List each line of the data that holds the word "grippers".

| Input data |
::::

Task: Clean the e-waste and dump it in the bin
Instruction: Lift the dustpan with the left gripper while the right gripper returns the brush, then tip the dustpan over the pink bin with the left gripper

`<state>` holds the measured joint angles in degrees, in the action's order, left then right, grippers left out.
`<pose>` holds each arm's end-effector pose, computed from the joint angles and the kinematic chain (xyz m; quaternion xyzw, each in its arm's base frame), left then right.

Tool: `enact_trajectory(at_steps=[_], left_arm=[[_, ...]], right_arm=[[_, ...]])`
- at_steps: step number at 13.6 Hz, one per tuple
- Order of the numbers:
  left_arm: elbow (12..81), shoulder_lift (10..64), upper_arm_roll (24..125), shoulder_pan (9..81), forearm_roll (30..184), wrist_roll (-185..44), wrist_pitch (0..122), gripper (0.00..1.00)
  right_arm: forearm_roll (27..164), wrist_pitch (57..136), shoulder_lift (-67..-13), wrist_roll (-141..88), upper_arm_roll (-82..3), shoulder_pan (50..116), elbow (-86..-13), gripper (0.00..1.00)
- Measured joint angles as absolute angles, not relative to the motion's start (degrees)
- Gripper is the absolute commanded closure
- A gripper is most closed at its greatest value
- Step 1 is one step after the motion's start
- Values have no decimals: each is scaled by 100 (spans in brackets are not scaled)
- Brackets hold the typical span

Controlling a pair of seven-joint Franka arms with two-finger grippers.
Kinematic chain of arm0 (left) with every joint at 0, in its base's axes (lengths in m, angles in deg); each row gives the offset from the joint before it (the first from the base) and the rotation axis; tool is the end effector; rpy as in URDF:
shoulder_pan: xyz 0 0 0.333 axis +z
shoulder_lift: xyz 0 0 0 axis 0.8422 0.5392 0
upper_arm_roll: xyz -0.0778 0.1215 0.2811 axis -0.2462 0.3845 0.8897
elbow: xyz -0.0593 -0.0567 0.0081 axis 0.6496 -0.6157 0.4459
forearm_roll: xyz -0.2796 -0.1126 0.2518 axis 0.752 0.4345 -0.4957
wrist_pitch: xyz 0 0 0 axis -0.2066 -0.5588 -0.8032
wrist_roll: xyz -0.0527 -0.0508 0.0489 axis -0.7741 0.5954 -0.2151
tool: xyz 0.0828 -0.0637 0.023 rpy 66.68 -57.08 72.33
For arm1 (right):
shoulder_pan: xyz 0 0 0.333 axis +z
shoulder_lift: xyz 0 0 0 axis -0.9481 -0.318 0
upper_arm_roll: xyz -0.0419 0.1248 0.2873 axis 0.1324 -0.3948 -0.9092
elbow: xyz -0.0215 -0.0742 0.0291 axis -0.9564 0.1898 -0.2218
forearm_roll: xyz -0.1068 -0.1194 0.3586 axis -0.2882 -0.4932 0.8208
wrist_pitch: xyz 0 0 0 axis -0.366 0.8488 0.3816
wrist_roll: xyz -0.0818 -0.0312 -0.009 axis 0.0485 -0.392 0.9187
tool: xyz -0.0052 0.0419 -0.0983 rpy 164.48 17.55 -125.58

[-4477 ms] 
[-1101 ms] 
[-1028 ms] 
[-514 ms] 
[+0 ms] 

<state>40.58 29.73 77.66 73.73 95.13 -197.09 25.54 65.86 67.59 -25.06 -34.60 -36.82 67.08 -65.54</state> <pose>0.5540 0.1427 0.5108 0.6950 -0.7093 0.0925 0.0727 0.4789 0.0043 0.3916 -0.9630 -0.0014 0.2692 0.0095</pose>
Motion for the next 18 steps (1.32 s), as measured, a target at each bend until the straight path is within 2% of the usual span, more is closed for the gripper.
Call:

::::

| Response |
`<state>` holds the measured joint angles in degrees, in the action's order, left then right, grippers left out.
Controlling a pair of seven-joint Franka arms with two-finger grippers.

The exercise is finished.